U. of Delaware Student Is Charged With Breaking Into
Computer System and Changing Her Grades
By BROCK READ
A student at the University of Delaware faces numerous
charges after she allegedly broke into the university's
computerized records and awarded herself passing grades
in three courses, according to the campus police.
According to police records, Darielle Insler, a junior
at the university, located in Newark, Del., placed two
calls to the university's human-resources department in
June. In each call, she allegedly impersonated one of
her professors, claimed to have forgotten the password
to the professor's computer account, and received a new
password that she used to log in to a campus-wide
record-management system. Ms. Insler altered a third
grade after correctly guessing another professor's
password, according to the charges.
In two of the courses, Ms. Insler reportedly gave
herself A's instead of F's; in the third, she replaced
an incomplete grade with a passing one. Campus police
became aware of the alterations after the professors
whose passwords were changed contacted the university's
Office of Judicial Affairs.
Ms. Insler is charged with three counts of identity
theft, two counts of criminal impersonation, and three
counts each of unauthorized access of a computer system
and misuse of information on a computer system. She is
free on bail and awaiting announcement of a trial date.

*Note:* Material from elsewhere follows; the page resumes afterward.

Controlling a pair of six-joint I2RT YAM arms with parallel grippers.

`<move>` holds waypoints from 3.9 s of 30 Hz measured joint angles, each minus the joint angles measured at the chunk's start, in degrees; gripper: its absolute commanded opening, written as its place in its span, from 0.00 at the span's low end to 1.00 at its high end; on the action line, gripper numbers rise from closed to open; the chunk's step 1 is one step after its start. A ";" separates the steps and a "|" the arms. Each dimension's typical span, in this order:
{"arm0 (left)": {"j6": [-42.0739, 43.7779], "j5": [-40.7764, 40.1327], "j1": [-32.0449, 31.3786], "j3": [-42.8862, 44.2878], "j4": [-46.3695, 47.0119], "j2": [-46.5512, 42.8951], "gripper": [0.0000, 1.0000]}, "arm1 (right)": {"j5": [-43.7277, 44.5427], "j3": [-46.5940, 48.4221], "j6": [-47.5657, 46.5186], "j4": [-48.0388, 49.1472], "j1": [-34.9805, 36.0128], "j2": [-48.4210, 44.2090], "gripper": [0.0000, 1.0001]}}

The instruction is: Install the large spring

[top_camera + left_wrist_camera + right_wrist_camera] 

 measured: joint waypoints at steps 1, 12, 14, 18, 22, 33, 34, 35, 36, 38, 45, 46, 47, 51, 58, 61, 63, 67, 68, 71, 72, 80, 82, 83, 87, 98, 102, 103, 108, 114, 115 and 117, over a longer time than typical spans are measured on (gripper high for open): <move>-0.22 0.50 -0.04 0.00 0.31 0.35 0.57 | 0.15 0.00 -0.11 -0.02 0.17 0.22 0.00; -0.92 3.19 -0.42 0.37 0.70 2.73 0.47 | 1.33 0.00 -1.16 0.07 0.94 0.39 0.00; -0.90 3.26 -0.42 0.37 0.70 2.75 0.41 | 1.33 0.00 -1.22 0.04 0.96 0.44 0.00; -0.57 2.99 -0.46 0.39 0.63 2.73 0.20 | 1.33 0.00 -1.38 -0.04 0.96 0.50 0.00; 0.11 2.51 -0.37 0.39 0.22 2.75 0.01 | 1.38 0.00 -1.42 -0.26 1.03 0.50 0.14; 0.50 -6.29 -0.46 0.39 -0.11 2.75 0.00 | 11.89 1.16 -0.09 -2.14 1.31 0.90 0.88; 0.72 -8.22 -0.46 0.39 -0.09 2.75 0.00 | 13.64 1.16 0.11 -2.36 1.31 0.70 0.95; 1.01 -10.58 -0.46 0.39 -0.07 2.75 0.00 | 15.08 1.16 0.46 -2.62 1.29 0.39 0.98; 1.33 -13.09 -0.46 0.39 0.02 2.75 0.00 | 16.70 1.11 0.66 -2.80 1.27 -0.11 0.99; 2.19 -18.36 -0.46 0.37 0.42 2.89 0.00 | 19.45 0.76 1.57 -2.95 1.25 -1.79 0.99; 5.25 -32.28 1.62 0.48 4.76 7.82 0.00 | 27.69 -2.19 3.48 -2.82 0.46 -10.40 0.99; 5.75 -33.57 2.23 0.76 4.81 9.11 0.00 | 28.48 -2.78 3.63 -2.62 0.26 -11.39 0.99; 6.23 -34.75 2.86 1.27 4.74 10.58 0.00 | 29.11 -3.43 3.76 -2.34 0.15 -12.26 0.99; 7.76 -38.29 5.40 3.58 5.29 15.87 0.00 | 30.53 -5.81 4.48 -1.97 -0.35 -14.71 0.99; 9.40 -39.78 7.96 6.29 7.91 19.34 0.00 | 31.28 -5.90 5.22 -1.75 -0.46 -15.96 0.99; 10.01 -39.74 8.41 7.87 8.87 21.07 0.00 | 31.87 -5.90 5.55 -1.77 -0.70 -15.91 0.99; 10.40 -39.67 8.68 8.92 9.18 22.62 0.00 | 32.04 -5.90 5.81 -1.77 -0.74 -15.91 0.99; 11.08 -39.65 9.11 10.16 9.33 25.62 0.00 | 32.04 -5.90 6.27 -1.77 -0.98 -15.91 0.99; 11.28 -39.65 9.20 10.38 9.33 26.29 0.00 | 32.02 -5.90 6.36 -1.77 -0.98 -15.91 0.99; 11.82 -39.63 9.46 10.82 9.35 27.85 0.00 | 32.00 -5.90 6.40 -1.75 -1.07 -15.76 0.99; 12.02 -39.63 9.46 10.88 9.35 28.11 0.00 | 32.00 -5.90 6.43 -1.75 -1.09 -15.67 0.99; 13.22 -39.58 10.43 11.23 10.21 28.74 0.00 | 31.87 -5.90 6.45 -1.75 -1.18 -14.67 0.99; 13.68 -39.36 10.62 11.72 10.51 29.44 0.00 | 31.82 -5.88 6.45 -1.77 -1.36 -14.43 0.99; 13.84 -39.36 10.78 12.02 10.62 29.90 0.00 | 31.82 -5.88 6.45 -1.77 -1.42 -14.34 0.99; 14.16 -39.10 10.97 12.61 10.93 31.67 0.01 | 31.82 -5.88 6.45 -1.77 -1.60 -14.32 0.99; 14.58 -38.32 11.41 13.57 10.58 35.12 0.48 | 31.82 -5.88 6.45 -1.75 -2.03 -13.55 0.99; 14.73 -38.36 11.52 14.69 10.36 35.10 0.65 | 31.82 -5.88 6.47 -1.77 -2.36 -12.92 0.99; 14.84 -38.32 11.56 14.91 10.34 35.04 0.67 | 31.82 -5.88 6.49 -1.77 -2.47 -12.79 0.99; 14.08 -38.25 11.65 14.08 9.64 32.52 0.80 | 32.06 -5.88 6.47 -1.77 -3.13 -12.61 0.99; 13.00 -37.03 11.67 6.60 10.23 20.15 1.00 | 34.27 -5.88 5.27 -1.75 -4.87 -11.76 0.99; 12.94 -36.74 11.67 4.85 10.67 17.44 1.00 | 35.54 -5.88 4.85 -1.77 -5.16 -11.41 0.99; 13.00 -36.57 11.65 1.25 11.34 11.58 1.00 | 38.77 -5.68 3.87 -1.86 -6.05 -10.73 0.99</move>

Cynthia E. Cummings, Delaware's associate vice president
for campus life, said she could not comment on the case
or on what disciplinary action the university might take
against Ms. Insler. "We are acting independently of the
court," she said.
According to a statement released by Delaware's public
relations office, the university has charged Ms. Insler
with three counts of academic dishonesty and three
counts of violating its responsible computing code.
In response to the security breach, the university has
announced that it will review its computer security
practices. Bruce Raker, manager of Delaware's management
information service, told the Associated Press that his
office has already installed software that issues e-mail
warnings to professors when their passwords have been
changed. Mr. Raker said that human-resources officials
had erred in issuing new passwords over the phone.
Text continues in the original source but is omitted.